§ **ASSIGNED TASK**
Begin at the first line below and copy each line exactly, ending with the line where "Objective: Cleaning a" appears.

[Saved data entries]
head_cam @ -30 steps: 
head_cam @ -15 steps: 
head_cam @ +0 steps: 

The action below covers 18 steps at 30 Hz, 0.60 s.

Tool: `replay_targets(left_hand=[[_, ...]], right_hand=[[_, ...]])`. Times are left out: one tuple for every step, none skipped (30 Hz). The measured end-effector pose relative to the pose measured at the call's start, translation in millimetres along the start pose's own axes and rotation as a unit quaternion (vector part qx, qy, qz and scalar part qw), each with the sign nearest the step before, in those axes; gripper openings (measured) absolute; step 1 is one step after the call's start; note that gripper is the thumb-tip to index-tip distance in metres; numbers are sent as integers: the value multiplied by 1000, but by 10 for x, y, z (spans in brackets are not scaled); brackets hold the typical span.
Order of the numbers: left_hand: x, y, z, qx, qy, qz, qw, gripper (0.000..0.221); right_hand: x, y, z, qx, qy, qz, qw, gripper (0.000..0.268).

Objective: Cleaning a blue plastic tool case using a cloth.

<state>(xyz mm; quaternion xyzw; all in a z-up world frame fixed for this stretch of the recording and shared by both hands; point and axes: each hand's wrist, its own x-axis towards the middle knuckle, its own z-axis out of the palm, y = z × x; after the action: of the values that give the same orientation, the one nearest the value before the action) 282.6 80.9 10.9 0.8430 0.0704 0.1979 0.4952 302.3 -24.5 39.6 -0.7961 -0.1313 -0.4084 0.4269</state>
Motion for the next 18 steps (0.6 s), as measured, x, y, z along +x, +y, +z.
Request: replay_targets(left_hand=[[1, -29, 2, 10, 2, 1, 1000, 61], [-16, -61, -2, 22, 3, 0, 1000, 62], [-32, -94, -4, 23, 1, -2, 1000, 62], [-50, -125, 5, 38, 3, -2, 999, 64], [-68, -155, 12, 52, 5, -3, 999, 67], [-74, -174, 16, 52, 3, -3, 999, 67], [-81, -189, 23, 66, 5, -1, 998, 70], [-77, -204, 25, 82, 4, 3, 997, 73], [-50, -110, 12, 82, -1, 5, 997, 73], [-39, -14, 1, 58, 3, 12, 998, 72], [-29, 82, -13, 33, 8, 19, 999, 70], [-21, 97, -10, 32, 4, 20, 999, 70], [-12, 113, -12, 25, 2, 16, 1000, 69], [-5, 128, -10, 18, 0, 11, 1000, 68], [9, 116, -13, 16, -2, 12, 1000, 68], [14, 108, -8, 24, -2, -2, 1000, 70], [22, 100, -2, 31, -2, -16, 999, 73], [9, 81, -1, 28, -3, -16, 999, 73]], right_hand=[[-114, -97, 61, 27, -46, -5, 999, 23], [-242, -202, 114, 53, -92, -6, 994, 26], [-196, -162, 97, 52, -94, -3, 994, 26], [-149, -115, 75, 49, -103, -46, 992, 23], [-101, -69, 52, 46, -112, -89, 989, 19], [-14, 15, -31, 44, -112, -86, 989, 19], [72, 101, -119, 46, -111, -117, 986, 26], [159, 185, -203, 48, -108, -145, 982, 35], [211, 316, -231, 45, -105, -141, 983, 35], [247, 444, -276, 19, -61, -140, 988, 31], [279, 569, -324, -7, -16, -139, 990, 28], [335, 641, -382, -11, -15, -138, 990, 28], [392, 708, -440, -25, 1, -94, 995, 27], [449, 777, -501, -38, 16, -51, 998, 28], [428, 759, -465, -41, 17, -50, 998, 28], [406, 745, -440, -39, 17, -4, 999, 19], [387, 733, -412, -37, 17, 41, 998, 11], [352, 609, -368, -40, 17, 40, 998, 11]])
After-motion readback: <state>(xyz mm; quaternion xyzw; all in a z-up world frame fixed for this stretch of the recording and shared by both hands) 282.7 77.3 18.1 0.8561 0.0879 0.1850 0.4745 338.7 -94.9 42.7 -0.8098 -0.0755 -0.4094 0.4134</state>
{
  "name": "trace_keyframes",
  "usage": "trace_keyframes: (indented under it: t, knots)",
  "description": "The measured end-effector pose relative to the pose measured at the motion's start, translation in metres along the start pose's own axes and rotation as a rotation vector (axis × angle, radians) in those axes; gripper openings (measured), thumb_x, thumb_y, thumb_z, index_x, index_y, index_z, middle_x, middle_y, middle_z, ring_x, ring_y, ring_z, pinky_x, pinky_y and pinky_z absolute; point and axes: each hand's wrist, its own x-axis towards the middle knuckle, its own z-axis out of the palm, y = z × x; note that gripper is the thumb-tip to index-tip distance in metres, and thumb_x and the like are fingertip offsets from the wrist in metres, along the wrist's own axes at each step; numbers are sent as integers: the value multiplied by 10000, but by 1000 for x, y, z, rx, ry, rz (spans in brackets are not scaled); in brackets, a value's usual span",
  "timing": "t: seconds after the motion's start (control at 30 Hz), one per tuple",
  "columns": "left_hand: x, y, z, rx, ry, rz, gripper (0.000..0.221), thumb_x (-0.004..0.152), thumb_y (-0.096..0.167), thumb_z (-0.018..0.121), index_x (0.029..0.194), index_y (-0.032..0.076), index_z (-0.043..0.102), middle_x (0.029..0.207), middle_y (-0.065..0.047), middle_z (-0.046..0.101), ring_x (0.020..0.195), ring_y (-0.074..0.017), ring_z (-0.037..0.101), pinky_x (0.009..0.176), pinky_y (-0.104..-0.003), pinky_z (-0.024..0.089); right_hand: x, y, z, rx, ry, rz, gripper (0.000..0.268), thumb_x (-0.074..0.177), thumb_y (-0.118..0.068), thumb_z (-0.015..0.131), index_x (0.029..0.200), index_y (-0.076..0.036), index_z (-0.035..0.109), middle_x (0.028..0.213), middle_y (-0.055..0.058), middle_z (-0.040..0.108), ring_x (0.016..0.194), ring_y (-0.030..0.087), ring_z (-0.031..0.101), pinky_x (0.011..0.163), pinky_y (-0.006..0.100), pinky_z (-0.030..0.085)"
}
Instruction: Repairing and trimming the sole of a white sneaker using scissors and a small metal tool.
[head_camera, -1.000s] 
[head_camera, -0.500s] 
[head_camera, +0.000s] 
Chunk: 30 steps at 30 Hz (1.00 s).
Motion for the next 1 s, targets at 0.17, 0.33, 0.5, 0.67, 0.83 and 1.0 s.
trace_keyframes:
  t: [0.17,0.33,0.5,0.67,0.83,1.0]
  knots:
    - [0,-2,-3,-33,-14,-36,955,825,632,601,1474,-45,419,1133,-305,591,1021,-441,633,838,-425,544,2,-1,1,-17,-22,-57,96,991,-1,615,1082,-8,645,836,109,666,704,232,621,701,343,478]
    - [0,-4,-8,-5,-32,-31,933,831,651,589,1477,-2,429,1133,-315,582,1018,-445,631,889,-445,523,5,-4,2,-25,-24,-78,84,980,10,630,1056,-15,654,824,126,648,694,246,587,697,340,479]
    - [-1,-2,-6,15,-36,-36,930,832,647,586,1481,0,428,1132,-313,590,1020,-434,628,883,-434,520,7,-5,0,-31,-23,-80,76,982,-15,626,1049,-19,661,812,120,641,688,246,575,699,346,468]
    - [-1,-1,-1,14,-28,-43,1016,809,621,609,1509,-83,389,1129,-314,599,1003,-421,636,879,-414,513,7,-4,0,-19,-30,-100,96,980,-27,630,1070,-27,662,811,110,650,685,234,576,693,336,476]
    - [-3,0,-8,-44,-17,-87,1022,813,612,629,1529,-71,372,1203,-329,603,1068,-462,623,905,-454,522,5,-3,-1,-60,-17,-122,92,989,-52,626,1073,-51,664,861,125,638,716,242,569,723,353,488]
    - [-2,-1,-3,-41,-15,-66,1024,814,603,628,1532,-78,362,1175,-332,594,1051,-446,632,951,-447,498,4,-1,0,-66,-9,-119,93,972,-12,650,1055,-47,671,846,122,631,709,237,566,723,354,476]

§ **SOLUTION TO THIS EXERCISE**
head_cam @ -30 steps: 
head_cam @ -15 steps: 
head_cam @ +0 steps: 

The action below covers 18 steps at 30 Hz, 0.60 s.

Tool: `replay_targets(left_hand=[[_, ...]], right_hand=[[_, ...]])`. Times are left out: one tuple for every step, none skipped (30 Hz). The measured end-effector pose relative to the pose measured at the call's start, translation in millimetres along the start pose's own axes and rotation as a unit quaternion (vector part qx, qy, qz and scalar part qw), each with the sign nearest the step before, in those axes; gripper openings (measured) absolute; step 1 is one step after the call's start; note that gripper is the thumb-tip to index-tip distance in metres; numbers are sent as integers: the value multiplied by 1000, but by 10 for x, y, z (spans in brackets are not scaled); brackets hold the typical span.
Order of the numbers: left_hand: x, y, z, qx, qy, qz, qw, gripper (0.000..0.221); right_hand: x, y, z, qx, qy, qz, qw, gripper (0.000..0.268).

Objective: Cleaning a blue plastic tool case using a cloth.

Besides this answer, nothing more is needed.